Matrix multiplication and linear transformations against fixed matrices that stay resident in registers scale with FLOPs, not bandwidth.
Well, yes, but read what you write again "fixed matrixes that stay resident in registers". As I implied, I'm not doing graphics programming, so that case just doesn't happen. Basically, we tend to get limited by the number of operands we can read and results we can write per unit time rather than the FLOPs, partly of course because FLOPs tend to be very high, and secondly because our data-sets aren't small.
So asymptotically they're FLOP limited. That's why stuff like Linpack is what everyone turns to when trying to exhaust the theoretical FLOP performance of an architecture.
Well, yes, but as you say - theoretical.
Actually, the way I've used Linpack is to gradually let the data set grow from very small to very large, in order to get my own first order real data on a memory subsystem.

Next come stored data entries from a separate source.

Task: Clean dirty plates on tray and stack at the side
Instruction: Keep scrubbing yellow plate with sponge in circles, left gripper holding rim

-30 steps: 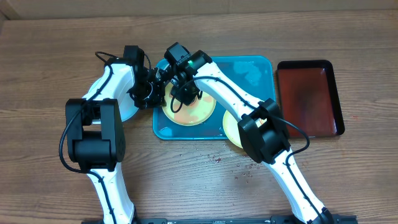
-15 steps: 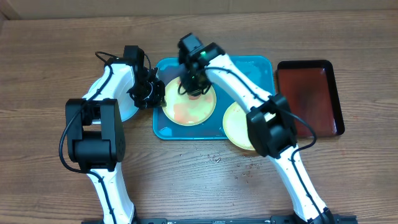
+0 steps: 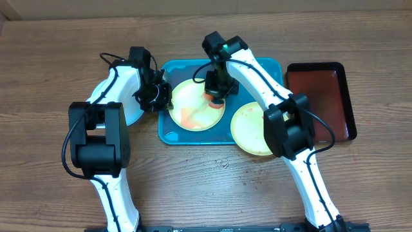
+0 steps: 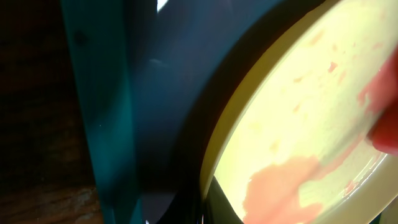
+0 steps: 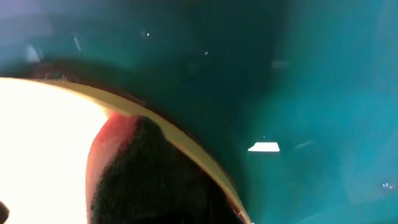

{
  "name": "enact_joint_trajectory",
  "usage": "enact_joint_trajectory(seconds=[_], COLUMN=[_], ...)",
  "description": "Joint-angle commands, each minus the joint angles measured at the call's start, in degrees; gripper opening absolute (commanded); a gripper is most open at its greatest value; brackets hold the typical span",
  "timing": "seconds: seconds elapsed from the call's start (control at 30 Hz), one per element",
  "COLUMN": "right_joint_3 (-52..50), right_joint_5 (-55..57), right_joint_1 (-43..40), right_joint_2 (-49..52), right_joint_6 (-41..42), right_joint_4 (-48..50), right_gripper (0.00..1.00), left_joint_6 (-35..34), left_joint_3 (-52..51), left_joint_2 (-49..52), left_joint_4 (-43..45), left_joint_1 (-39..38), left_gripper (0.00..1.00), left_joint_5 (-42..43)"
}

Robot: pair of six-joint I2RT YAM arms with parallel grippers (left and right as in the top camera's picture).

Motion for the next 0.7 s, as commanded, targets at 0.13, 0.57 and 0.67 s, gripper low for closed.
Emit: enact_joint_trajectory(seconds=[0.13, 0.57, 0.67], right_joint_3=[0.48, 0.50, 0.50], right_joint_5=[2.71, -3.06, -0.79], right_joint_1=[6.56, 9.09, 7.98], right_joint_2=[2.14, 2.60, 2.60], right_joint_6=[4.74, -1.40, -3.04], right_joint_4=[5.75, 1.68, -3.91], right_gripper=[0.04, 0.04, 0.04], left_joint_6=[0.20, -0.24, -0.24], left_joint_3=[-0.87, -0.87, -0.87], left_joint_2=[2.01, 2.01, 2.01], left_joint_4=[-0.17, -0.17, -0.17], left_joint_1=[0.04, 0.04, 0.04], left_gripper=[0.04, 0.04, 0.04], left_joint_5=[-2.67, -2.67, -2.69])
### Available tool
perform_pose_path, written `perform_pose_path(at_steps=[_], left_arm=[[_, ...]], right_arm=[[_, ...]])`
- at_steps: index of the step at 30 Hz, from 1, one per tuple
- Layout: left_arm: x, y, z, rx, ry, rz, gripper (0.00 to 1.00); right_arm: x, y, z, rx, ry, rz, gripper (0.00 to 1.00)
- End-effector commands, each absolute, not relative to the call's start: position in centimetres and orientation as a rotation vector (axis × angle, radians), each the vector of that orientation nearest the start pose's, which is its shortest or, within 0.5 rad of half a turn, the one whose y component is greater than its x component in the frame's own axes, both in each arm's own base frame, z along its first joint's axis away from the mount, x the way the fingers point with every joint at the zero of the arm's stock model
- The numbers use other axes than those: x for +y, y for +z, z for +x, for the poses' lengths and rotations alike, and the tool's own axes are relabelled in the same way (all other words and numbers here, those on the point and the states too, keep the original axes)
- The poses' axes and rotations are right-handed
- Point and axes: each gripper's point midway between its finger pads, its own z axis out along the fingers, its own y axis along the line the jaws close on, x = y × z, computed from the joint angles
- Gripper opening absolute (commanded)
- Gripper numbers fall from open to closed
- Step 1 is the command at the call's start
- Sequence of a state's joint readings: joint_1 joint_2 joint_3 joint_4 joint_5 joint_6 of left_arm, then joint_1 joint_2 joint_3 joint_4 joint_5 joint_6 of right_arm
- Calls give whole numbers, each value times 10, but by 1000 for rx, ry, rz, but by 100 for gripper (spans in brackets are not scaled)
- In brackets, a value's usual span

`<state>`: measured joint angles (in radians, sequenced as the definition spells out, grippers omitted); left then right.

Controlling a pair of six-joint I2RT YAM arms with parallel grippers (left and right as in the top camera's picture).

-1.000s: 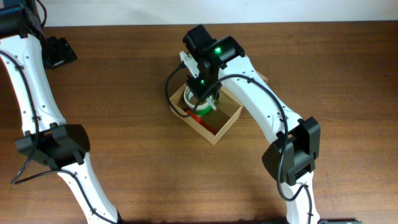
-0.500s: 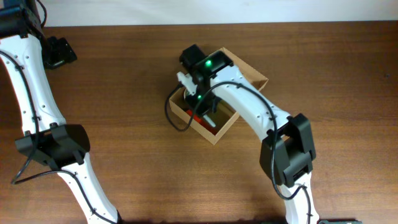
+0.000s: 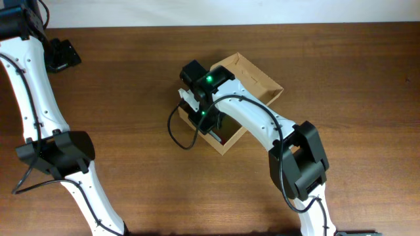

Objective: Pack container
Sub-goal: 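Lower the black marker into the box beside the cutter, release, then withdraw the right gripper and raise both arms toward the box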

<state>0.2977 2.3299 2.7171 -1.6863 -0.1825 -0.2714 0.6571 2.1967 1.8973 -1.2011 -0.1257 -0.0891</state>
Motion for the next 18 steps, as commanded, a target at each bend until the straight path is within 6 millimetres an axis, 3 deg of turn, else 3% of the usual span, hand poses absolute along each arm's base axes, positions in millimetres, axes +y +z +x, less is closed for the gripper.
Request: perform_pose_path(at_steps=[1, 2, 4, 6, 10, 13, 18], left_arm=[[170, 226, 438, 2725, 265, -828, 100], [170, 226, 438, 2725, 265, -828, 100], [170, 226, 438, 2725, 265, -828, 100], [170, 226, 438, 2725, 265, -828, 100], [170, 226, 438, 2725, 265, -828, 100], [170, 226, 438, 2725, 265, -828, 100], [170, 226, 438, 2725, 265, -828, 100]], right_arm=[[288, 59, 334, 2906, 232, -1147, 4], [288, 59, 334, 2906, 232, -1147, 4], [287, 59, 335, 2904, 233, -1144, 16], [289, 60, 337, 2894, 236, -1141, 21], [294, 73, 344, 2846, 250, -1134, 34], [298, 93, 352, 2793, 262, -1116, 36], [297, 150, 366, 2683, 221, -1067, 36]])
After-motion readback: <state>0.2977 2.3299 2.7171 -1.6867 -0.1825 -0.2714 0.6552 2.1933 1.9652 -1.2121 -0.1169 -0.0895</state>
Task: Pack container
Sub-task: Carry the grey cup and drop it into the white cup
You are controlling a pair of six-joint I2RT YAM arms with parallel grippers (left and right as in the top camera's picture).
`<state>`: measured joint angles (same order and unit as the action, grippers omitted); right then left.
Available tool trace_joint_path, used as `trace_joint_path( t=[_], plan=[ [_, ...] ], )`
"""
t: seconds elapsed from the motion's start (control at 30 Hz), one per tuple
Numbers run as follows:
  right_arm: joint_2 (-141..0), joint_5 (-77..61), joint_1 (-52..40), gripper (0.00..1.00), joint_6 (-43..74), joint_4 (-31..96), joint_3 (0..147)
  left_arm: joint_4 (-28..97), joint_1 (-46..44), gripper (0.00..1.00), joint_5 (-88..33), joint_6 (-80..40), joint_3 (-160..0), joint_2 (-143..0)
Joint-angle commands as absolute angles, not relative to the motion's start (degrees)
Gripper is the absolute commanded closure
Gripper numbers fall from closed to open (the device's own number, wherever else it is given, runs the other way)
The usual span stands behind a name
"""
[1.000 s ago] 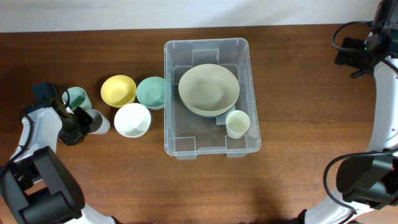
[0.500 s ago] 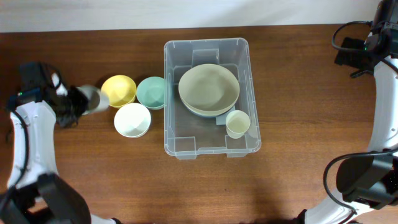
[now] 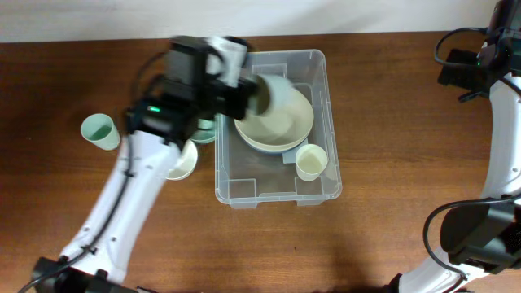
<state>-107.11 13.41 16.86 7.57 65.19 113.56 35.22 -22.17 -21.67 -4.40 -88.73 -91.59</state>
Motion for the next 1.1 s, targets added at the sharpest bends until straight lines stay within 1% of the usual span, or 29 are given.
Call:
trace_joint_path(
  t=[0.0, 0.1, 0.23, 0.43, 0.67, 0.7, 0.73, 0.77, 0.8, 1.0, 1.03, 1.07],
  plan=[
    [-107.2, 13.3, 16.9, 0.01, 8.0, 65.2, 113.5, 35.3, -30.8, 0.99, -11.1, 1.2, -89.3, -93.0],
    [-107.2, 13.3, 16.9, 0.01, 8.0, 65.2, 113.5, 35.6, -35.4, 0.99, -4.6, 1.2, -89.3, -94.9],
    [-107.2, 13.3, 16.9, 0.01, 8.0, 65.2, 113.5, 35.6, -39.0, 0.99, -3.2, 2.9, -89.3, -98.6],
    [-107.2, 13.3, 16.9, 0.01, 8.0, 65.2, 113.5, 36.6, -39.6, 0.99, -3.1, 2.9, -89.3, -103.8],
    [-107.2, 13.3, 16.9, 0.01, 8.0, 65.2, 113.5, 38.1, -39.6, 0.99, -1.2, 2.9, -89.3, -105.8],
    [-107.2, 13.3, 16.9, 0.01, 8.0, 65.2, 113.5, 38.2, -39.6, 0.97, -1.2, 2.9, -89.3, -105.9],
    [-107.2, 13.3, 16.9, 0.01, 8.0, 65.2, 113.5, 38.2, -39.6, 0.91, -1.2, 2.9, -89.3, -105.9],
    [-107.2, 13.3, 16.9, 0.01, 8.0, 65.2, 113.5, 38.2, -39.6, 0.81, -1.2, 2.9, -89.3, -105.9],
    [-107.2, 13.3, 16.9, 0.01, 8.0, 65.2, 113.5, 38.2, -39.7, 0.8, -1.2, 2.9, -89.3, -105.9],
    [-107.2, 13.3, 16.9, 0.01, 8.0, 65.2, 113.5, 38.4, -39.7, 0.82, -1.2, 2.9, -89.3, -105.9],
    [-107.2, 13.3, 16.9, 0.01, 8.0, 65.2, 113.5, 38.4, -39.7, 0.8, -1.2, 2.9, -89.3, -105.8],
    [-107.2, 13.3, 16.9, 0.01, 8.0, 65.2, 113.5, 38.4, -39.6, 0.76, -1.2, 2.9, -89.3, -105.8]
  ],
)
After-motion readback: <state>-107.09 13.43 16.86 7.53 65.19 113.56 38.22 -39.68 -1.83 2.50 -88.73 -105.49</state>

How is latency part of the effective bandwidth calculation? How can prefetching not ever hide latency completely? Do you mean the latency from L1 cache, which is usually non-blocking?
Prefetching hides latency insofar as you are not up against the actual bandwidth limits of the subsystem (and assuming it works optimally). But it doesn't get faster than continous data reading, and memory systems are not capable of continous single cycle bursting.

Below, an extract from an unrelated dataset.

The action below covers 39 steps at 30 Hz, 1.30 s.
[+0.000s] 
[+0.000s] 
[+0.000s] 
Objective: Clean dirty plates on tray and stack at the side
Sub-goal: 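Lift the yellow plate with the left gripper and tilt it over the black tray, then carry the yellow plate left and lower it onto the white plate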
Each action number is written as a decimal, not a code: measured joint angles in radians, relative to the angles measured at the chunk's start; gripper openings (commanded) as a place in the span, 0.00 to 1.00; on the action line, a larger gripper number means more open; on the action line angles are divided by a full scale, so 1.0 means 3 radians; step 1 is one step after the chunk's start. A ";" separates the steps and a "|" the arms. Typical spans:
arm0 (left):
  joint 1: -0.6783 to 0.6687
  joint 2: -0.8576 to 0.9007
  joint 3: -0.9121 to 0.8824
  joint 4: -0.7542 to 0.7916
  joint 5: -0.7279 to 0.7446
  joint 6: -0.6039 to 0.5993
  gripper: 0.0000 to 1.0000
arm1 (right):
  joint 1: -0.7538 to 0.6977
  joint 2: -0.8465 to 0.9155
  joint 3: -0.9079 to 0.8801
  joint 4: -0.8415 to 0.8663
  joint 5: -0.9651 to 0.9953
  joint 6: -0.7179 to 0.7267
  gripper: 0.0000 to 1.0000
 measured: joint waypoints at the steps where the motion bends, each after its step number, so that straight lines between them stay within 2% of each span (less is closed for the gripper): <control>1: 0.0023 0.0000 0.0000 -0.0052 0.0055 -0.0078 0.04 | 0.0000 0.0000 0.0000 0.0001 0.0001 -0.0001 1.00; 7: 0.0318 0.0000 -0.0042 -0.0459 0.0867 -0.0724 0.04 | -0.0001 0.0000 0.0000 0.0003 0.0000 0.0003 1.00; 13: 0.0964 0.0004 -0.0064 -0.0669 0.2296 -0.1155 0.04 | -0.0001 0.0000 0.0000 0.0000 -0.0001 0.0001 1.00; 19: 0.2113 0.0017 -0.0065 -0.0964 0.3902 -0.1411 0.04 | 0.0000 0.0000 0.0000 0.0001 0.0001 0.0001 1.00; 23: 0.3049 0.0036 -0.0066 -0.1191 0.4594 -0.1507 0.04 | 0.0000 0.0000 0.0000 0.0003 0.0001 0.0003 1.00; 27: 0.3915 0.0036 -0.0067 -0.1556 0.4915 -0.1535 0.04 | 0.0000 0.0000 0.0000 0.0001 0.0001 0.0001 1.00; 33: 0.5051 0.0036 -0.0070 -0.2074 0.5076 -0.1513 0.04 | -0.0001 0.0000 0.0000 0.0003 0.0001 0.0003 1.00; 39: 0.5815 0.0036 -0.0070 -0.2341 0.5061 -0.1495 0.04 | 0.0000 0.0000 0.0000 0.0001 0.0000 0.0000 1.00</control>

The problem with applying Amdahl's law in this situation is that it assumes that everything can otherwise be parallelized. People always figure there's "a bottleneck", but if you can't run two things at the same time it always helps to make one of those things faster. Even if you can't make the other thing any faster.

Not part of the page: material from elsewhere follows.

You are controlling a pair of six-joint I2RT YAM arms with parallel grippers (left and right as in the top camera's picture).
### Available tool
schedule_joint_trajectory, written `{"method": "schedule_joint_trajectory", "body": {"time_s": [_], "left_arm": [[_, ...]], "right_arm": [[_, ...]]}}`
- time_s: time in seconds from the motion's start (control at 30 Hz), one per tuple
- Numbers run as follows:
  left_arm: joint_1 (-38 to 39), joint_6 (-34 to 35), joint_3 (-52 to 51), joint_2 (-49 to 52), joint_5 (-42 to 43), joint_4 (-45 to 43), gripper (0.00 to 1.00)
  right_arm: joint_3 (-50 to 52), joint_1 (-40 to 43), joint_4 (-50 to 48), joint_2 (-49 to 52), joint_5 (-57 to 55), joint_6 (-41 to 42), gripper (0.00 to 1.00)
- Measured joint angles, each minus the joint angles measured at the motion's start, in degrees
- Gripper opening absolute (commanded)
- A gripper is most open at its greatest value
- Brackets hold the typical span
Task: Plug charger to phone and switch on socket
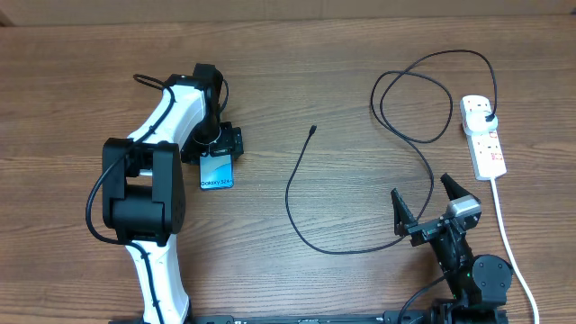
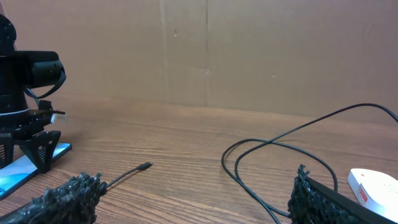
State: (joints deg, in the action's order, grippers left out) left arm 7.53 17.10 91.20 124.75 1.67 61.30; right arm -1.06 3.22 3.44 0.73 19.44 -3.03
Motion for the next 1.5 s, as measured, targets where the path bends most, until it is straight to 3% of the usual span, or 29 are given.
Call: {"method": "schedule_joint_trajectory", "body": {"time_s": [0.5,0.67,1.5], "left_arm": [[0.0,0.57,0.0,0.0,0.22,0.37,0.92],[0.0,0.81,0.0,0.0,0.63,0.39,1.0],[0.0,0.81,0.0,0.0,0.68,0.35,1.0]], "right_arm": [[0.0,0.0,0.02,0.0,0.0,0.04,1.0],[0.0,0.0,0.02,0.0,0.0,-0.02,1.0],[0.0,0.0,0.02,0.0,0.02,0.02,1.0]]}}
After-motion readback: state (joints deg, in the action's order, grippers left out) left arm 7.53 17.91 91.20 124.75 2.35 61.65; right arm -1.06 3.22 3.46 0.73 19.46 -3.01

I went too far in my bastardization.
Basically, what I wanted to say was that low latency main memory, even though it doesn't do a lot for pure data streaming, is pretty damn handy to have for pretty much any general purpose computation and in a system where like the 3DS where the CPU is clocked so low vs. the main memory response time you will have a situation similar to running out of cache. I'm involved in scientific computing, and for the codes we want to run that are performance critical, managing memory access patterns is where it's at. Not having to deal with a complex hierarchy of memory speeds and sizes, and a bunch of threads that love to step on each others cache feet and fight for the same resources, makes a pool of fast memory seem wonderful in its simplicity. And not having uncached reads kill performance seems very liberating in terms of algorithm choices.
For PSP2 I think we just have to wait longer, the thing isn't even coming out until nearly a year. We'll probably see some convention slides from Sony and third parties alike that go into more detail, like we have for previous Sony platforms. What we do know is the maximum amount of CPU L1 cache (it'll probably be 32KB I/D), some ideas of L2 cache if they use the standard ARM offerings (they likely will and I imagine it'll be 1MB or 2MB), and the associativity of the caches.
For the people who will work with the systems a lot of the data will presumably be available. Will they ever make it out to the general public out of a marketing department that wants to manage information flow? That's not a given. The number of "cores" of whatever is the new "MHz", that is, the new figure of merit that you try to impress potential customers with. Beyond anything that marketing believes helps sales, someone like me is likely to have no other source than unconfirmed rumors or speculation. Which is aggravating if you're actually curious about something, and I can't help feeling that it generally sells the accomplishments of engineers short to have information about their work confined to a small circle. Nintendo never made even rudimentary Wii specs public, I doubt we'll see much solid data on the 3Ds out of them. A pity.